[Task directions] Tell how many lines in the data contain the string "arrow", using a single number as the whole reply.

+++ Task inputs

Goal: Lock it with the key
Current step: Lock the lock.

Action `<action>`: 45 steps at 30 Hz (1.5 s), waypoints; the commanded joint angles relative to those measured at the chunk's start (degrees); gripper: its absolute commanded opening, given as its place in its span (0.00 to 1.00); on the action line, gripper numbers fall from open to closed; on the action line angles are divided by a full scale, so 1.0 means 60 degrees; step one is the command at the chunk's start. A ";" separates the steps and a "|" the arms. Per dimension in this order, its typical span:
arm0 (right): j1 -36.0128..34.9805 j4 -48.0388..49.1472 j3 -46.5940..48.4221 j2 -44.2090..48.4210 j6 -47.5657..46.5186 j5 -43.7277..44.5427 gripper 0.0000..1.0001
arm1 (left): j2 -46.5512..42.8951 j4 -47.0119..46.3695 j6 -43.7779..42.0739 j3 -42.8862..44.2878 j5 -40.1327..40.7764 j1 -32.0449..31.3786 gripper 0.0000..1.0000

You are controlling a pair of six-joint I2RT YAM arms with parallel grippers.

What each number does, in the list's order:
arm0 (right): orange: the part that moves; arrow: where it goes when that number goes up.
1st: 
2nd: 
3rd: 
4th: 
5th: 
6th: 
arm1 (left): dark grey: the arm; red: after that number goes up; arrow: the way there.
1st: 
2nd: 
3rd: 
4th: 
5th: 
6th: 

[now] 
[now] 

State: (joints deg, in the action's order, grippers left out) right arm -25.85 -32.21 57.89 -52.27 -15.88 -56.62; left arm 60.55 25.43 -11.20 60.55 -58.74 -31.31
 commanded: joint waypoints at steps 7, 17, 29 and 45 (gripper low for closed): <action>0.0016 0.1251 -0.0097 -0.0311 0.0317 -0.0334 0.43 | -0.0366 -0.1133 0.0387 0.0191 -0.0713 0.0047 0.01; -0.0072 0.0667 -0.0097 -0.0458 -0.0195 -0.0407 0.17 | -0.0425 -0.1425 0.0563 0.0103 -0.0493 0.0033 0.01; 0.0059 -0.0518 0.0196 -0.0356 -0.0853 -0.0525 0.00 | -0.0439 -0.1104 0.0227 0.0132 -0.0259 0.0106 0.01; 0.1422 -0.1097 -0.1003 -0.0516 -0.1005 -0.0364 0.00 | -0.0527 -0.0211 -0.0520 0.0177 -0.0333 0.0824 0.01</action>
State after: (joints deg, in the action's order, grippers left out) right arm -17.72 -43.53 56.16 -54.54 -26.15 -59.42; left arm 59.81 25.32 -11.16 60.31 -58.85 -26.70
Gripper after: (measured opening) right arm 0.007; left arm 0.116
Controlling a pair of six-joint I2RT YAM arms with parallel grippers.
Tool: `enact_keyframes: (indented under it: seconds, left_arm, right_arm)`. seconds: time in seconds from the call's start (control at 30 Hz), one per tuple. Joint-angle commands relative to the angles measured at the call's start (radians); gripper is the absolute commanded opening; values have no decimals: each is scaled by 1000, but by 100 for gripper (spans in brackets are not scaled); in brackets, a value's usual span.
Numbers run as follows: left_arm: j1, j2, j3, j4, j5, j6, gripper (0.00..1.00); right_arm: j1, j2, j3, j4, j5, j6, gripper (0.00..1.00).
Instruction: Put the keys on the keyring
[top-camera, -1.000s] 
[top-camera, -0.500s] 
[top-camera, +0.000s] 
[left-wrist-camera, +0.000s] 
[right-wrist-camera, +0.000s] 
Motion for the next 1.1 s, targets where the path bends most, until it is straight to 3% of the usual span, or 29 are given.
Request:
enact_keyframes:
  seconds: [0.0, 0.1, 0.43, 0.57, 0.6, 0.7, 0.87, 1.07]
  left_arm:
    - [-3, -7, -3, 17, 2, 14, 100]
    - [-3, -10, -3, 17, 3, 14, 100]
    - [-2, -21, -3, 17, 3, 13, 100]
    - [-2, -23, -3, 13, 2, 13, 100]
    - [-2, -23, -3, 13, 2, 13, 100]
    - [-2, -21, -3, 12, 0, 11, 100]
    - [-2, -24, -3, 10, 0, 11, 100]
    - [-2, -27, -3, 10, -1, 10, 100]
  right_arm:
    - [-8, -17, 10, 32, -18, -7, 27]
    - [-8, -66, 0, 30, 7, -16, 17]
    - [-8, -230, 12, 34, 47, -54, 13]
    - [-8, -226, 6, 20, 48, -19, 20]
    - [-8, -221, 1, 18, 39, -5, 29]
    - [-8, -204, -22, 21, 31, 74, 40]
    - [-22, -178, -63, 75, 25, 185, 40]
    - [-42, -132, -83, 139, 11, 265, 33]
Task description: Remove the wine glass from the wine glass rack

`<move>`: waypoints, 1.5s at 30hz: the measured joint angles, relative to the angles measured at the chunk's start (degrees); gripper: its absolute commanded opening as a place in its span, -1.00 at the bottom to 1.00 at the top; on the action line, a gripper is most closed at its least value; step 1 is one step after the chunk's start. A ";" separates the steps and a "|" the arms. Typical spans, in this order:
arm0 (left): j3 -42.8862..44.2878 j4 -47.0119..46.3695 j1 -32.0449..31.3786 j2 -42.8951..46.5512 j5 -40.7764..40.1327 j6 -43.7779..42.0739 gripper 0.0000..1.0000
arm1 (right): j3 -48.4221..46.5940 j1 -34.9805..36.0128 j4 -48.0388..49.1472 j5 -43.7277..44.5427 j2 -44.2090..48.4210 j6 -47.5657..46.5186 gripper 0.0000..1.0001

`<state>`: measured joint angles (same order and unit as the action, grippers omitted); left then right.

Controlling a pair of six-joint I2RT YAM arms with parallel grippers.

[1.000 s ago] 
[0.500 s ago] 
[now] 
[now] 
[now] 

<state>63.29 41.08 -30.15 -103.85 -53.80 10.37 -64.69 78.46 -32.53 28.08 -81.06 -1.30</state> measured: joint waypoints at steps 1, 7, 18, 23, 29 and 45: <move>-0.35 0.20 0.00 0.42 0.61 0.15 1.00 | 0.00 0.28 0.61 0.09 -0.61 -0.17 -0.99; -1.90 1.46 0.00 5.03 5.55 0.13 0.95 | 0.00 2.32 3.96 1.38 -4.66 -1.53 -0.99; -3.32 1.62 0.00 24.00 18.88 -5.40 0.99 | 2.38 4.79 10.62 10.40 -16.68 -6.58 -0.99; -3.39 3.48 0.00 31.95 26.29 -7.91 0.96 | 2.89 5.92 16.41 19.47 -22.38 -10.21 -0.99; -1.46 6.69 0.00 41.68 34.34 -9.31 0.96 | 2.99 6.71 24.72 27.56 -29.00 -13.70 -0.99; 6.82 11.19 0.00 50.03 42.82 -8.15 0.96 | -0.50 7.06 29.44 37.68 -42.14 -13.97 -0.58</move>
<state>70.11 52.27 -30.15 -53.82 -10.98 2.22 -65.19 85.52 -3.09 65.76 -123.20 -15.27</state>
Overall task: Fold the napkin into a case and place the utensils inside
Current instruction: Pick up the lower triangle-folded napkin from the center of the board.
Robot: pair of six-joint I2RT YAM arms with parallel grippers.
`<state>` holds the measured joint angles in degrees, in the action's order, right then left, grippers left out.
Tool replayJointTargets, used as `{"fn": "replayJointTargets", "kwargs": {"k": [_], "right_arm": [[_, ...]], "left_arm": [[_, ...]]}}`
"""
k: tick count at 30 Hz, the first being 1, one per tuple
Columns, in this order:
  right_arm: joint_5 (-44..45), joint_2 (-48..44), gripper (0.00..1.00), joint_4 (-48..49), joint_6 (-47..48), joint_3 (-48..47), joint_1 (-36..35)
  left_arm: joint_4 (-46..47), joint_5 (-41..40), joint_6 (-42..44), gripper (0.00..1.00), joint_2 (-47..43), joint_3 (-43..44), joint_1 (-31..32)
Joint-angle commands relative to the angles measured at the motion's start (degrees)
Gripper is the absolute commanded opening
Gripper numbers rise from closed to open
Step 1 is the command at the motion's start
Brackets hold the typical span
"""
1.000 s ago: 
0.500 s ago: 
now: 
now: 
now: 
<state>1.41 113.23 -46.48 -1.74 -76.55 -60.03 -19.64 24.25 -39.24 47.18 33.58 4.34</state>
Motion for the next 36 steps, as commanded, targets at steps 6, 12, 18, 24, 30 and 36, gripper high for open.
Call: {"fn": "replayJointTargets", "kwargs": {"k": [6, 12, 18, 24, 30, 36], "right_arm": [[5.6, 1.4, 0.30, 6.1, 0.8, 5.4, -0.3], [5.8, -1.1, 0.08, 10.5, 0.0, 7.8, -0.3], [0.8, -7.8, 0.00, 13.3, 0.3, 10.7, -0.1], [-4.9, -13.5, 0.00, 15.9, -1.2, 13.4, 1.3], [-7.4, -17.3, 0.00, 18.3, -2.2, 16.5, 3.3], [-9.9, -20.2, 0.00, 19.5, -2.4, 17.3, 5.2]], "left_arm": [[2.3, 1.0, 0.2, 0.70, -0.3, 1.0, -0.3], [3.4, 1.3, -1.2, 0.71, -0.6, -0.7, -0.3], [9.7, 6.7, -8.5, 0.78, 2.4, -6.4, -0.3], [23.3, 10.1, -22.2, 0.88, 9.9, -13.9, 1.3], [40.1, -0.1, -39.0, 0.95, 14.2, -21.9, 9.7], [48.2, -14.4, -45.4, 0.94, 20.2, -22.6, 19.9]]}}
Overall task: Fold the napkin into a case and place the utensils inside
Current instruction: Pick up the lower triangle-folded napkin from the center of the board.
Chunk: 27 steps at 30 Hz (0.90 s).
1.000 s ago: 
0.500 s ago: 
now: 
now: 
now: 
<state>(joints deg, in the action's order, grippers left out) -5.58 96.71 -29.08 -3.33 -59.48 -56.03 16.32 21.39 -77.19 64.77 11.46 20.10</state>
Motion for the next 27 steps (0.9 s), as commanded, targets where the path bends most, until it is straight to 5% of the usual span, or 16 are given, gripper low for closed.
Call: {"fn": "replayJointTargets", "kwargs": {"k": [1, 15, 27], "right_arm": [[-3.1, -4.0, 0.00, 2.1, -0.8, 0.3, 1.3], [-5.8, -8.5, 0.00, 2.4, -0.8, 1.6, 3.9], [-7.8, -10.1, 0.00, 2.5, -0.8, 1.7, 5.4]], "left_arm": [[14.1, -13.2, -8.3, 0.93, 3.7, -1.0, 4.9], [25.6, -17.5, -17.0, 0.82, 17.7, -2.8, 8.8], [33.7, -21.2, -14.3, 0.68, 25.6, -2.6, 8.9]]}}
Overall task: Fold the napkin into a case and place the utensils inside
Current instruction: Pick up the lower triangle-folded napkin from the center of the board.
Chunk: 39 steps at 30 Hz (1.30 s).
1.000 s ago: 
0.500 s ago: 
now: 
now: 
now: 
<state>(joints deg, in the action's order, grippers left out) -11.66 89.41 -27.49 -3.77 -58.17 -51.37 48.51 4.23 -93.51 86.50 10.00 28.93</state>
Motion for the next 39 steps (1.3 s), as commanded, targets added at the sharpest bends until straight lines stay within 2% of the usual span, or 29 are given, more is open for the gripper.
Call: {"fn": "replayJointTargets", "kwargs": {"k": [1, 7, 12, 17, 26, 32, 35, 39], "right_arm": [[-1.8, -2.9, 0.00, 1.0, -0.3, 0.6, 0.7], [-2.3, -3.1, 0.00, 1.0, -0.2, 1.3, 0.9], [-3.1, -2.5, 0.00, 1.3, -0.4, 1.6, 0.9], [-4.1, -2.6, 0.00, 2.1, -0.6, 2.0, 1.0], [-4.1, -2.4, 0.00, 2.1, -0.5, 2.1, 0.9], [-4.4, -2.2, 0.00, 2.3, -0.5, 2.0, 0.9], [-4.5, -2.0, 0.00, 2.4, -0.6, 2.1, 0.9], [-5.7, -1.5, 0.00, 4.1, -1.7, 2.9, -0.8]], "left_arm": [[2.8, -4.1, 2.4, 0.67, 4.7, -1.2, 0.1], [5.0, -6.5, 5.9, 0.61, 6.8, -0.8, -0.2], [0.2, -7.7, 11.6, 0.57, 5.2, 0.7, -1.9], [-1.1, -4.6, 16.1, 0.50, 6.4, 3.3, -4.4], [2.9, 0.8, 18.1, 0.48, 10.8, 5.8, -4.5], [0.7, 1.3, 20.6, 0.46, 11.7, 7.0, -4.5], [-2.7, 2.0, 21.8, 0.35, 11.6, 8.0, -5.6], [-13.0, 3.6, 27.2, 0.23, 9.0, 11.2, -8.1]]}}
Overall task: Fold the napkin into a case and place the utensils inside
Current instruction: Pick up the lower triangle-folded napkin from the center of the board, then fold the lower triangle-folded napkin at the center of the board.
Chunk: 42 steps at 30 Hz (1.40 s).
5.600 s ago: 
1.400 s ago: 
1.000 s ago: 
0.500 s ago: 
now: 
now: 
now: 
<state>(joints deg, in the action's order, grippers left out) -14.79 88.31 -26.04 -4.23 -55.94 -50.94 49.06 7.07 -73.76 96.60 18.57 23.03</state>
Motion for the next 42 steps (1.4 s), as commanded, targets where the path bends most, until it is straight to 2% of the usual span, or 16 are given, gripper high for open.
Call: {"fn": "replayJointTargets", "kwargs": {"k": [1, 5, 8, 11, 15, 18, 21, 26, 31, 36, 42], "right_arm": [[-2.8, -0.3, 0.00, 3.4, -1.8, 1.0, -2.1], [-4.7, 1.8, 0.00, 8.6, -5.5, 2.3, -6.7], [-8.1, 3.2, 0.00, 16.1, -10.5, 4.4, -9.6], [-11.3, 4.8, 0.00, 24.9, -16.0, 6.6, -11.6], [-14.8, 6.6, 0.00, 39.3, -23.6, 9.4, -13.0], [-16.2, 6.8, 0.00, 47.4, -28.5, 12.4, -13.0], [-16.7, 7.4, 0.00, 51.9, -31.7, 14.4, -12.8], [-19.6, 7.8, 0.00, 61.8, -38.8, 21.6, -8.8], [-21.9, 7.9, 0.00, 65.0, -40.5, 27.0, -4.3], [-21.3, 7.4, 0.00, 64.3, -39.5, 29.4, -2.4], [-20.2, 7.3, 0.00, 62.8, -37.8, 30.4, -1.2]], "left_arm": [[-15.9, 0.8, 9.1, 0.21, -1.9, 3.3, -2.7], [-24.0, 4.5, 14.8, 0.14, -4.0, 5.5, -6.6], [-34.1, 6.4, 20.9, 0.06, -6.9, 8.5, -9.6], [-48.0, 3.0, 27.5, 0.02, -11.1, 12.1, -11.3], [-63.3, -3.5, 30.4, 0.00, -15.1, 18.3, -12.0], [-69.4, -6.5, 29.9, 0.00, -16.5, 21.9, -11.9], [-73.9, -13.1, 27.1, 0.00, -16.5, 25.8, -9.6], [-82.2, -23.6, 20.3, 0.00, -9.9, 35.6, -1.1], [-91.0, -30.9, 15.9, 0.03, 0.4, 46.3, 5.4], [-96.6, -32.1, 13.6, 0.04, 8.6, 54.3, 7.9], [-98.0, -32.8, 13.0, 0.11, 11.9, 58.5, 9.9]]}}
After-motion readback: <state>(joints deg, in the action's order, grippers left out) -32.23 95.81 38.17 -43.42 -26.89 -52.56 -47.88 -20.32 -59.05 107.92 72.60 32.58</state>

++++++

[Final answer] 2